Pathways Language Model (PaLM): Scaling to 540B parameters
 
Author : homarp
Score  : 115 points
Date   : 2022-04-04 16:55 UTC (6 hours ago)
 
web link (ai.googleblog.com)
w3m dump (ai.googleblog.com)
 
| alphabetting wrote:
| the joke explanations on page 38 of the full paper linked here
| are blowing my mind. it's crazy how far language models have come
| 
| https://storage.googleapis.com/pathways-language-model/PaLM-...
 
  | Xenixo wrote:
  | Wow.
  | 
  | The anti joke explanation was also very impressive.
 
    | modeless wrote:
    | This may be the most impressive thing I've seen a language
    | model do so far. That's incredible. The future is going to be
    | very weird.
 
  | nqzero wrote:
  | this thing is already more human than i am
 
  | WithinReason wrote:
  | I like how it appears that it had to convert from imperial to
  | metric before it could make an inference:
  | 
  |  _300 miles per hour is about 480 km /h. This is about the
  | speed of a commercial airplane. [...]_
 
    | sib wrote:
    | Also, that's a very slow commercial airplane. (Unless talking
    | about an old turboprop?)
 
  | TaylorAlexander wrote:
  | Your comment prompted me to tweet an image of that section,
  | complete with alt text (as much as can fit). If anyone cares to
  | see it in tweet form.
  | 
  | https://twitter.com/tlalexander/status/1511089810752126984
 
  | severine wrote:
  | So... we are training models here on HN, specially if we follow
  | the site's guidelines! Makes you think... which makes _it_
  | think!
  | 
  | Wow, interesting times, indeed.
 
  | theincredulousk wrote:
  | Haven't looked further, but I'm wondering about that. Is that
  | the result of training to be able to explain that specific
  | joke, or is it generalized?
  | 
  | In the past these things have been misleading. Some impressive
  | capability ends up being far more narrow than implied, so it's
  | kind of like just storing information and retrieving it with
  | extra steps.
 
    | whimsicalism wrote:
    | From the example, it seems hard to imagine that it has been
    | trained to explain this specific joke.
    | 
    | I understand language model skepticism is very big on HN, but
    | this is impressive.
 
      | mjburgess wrote:
      | How much of human written history can be compressed and
      | aproximately stored in 504Bn parameters?
      | 
      | It seems to me bascially certain that no compressed
      | representation of text can be an understanding of langugae,
      | so necessarily, any statistical algorithm here is always
      | using coincidental tricks. That it takes 500bn parameters
      | to do it, i think, is a clue that we dont even really need.
      | 
      | Words mean what we do with them -- you need to be here in
      | the world with us, to understand what we mean. There is
      | nothing in the patterns of our usage of words which
      | provides their semantics, so the whole field of
      | distributional analysis precludes this superstition.
      | 
      | You cannot, by mere statistical analysis of patterns in
      | mere text, understand the nature of the world. But it is
      | precisely this we communicate in text. We succeed because
      | we are both in the world, not because "w" occuring before
      | "d" somehow communicates anything.
      | 
      | Apparent correlations in text are meaningful to us, because
      | we created them, and we _have_ their semantics. The system
      | _must_ by is nature be a mere remebering.
 
        | hackinthebochs wrote:
        | >Words mean what we do with them -- you need to be here
        | in the world with us, to understand what we mean
        | 
        | This is like saying "humans can't fly because flight
        | requires flapping wings under your own power". Sure, its
        | true given the definition this statement is employing,
        | but so what? Nothing of substance is learned by
        | definition. We certainly are not learning about any
        | fundamental limitations of humans from such a definition.

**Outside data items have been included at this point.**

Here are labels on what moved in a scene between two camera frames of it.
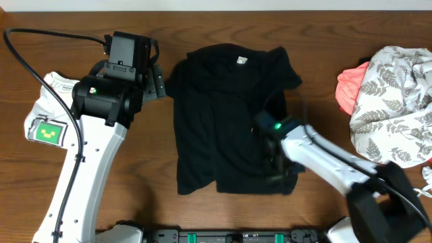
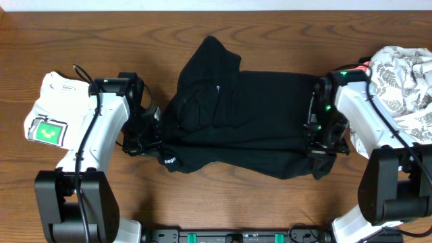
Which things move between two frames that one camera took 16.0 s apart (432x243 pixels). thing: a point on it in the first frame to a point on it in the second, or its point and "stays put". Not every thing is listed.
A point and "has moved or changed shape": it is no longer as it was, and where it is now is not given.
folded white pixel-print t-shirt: (49, 121) stays put
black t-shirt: (219, 93) has moved or changed shape
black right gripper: (273, 176) to (312, 147)
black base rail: (175, 235) stays put
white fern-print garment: (391, 119) stays put
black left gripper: (154, 84) to (156, 138)
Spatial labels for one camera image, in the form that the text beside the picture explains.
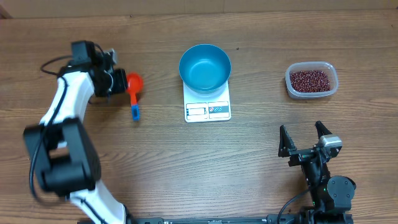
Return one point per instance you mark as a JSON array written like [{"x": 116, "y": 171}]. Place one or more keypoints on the blue bowl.
[{"x": 205, "y": 68}]

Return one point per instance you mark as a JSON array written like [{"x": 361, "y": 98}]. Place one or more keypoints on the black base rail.
[{"x": 270, "y": 219}]

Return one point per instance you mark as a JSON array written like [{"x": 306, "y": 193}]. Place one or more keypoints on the orange scoop blue handle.
[{"x": 135, "y": 85}]

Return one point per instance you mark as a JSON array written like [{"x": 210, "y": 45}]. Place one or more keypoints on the white digital kitchen scale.
[{"x": 206, "y": 107}]

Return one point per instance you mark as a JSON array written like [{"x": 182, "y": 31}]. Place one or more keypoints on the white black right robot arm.
[{"x": 331, "y": 195}]

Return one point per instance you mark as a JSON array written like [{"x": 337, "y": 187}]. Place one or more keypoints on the red beans in container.
[{"x": 310, "y": 81}]

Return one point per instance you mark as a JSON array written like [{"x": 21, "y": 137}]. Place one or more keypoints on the clear plastic container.
[{"x": 304, "y": 66}]

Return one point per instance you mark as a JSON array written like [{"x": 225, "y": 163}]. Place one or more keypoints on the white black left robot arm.
[{"x": 63, "y": 159}]

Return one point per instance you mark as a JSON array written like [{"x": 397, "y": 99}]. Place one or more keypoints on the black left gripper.
[{"x": 121, "y": 84}]

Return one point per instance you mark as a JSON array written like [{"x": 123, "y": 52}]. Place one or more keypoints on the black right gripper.
[{"x": 305, "y": 155}]

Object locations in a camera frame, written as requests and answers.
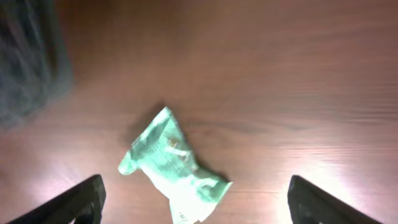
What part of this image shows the grey plastic basket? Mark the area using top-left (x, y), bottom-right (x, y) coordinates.
top-left (1, 0), bottom-right (73, 129)

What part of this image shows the small mint green packet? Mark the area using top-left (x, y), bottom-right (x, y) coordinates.
top-left (118, 107), bottom-right (232, 223)

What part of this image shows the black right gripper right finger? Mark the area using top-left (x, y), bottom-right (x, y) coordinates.
top-left (287, 175), bottom-right (381, 224)

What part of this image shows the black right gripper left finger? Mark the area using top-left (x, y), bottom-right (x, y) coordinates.
top-left (9, 174), bottom-right (106, 224)

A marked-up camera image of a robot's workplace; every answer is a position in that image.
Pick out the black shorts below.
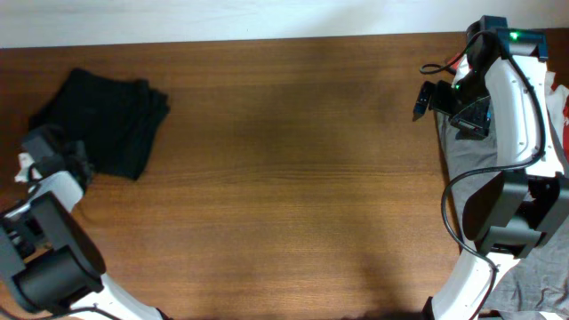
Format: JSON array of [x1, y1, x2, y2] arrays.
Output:
[[28, 68, 170, 180]]

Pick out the white garment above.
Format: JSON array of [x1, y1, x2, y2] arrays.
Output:
[[453, 55, 569, 161]]

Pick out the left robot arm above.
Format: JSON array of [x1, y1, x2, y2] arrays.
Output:
[[1, 125, 166, 320]]

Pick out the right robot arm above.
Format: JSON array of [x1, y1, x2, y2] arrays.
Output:
[[413, 15, 568, 319]]

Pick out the grey shorts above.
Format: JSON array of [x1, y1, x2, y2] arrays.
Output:
[[437, 115, 568, 319]]

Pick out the red garment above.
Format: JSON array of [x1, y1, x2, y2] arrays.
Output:
[[444, 52, 569, 162]]

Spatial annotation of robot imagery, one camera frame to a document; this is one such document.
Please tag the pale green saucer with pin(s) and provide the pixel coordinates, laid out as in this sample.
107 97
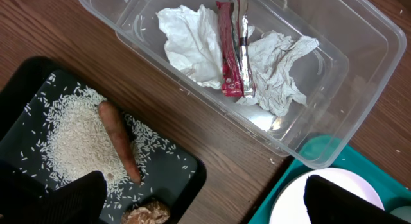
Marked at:
403 213

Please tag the brown walnut food scrap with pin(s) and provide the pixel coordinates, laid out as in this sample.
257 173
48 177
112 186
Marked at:
153 212

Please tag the black tray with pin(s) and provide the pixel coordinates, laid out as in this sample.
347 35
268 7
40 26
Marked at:
19 89

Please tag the teal serving tray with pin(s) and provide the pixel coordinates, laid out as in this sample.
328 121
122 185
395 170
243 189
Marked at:
393 195

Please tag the red snack wrapper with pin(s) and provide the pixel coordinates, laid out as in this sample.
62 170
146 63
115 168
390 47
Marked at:
233 27

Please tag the pile of rice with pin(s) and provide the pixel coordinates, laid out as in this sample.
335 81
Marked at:
66 139

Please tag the white napkin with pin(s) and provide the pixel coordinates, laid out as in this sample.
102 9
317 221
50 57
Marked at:
193 47

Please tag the orange carrot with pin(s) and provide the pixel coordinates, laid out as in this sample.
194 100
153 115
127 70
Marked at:
115 128

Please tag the large white plate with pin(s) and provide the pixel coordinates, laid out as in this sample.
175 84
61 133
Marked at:
289 206

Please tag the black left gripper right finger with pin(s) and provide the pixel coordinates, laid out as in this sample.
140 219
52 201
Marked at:
328 203

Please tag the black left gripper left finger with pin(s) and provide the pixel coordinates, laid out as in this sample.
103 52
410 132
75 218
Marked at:
74 201

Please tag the clear plastic bin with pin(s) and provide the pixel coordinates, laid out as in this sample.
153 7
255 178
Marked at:
359 49

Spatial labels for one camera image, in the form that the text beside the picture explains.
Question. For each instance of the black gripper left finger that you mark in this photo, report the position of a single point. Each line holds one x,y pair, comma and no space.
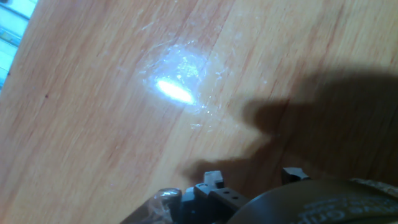
214,193

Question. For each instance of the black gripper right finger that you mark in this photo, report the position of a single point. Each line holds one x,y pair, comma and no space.
293,175

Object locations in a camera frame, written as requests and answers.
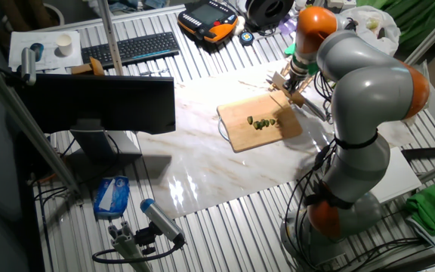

        | Similarly, defining understanding language as "the
        | association of symbols with things/behaviors in the
        | world" demonstrates nothing of substance about the limits
        | of language models.
        | 
        | But beyond that, its clear to me the definition itself is
        | highly questionable. There are many fields where the vast
        | majority of uses of language do not directly correspond
        | with things or behaviors in the world. Pure math is an
        | obvious example. The understanding of pure math is a
        | purely abstract enterprise, one constituted by
        | relationships between other abstractions, bottoming out
        | at arbitrary placeholders (e.g. the number one is an
        | arbitrary placeholder situated in a larger arithmetical
        | structure). By your definition, a language model without
        | any contact with the world can understand purely abstract
        | systems as well as any human. But this just implies
        | there's something to understanding beyond merely
        | associations of symbols with things/behaviors in the
        | physical world.
 
        | whimsicalism wrote:
        | > It seems to me bascially certain that no compressed
        | representation of text can be an understanding of
        | langugae, so necessarily, any statistical algorithm here
        | is always using coincidental tricks. That it takes 500bn
        | parameters to do it, i think, is a clue that we dont even
        | really need.
        | 
        | I think your premise contains your conclusion, which
        | while common, is something you should strive to avoid.
        | 
        | I do think your opinion is a good example of the
        | prevailing sentiment on Hacker News. To me, it seems to
        | come from a discomfort with the fact that even "we"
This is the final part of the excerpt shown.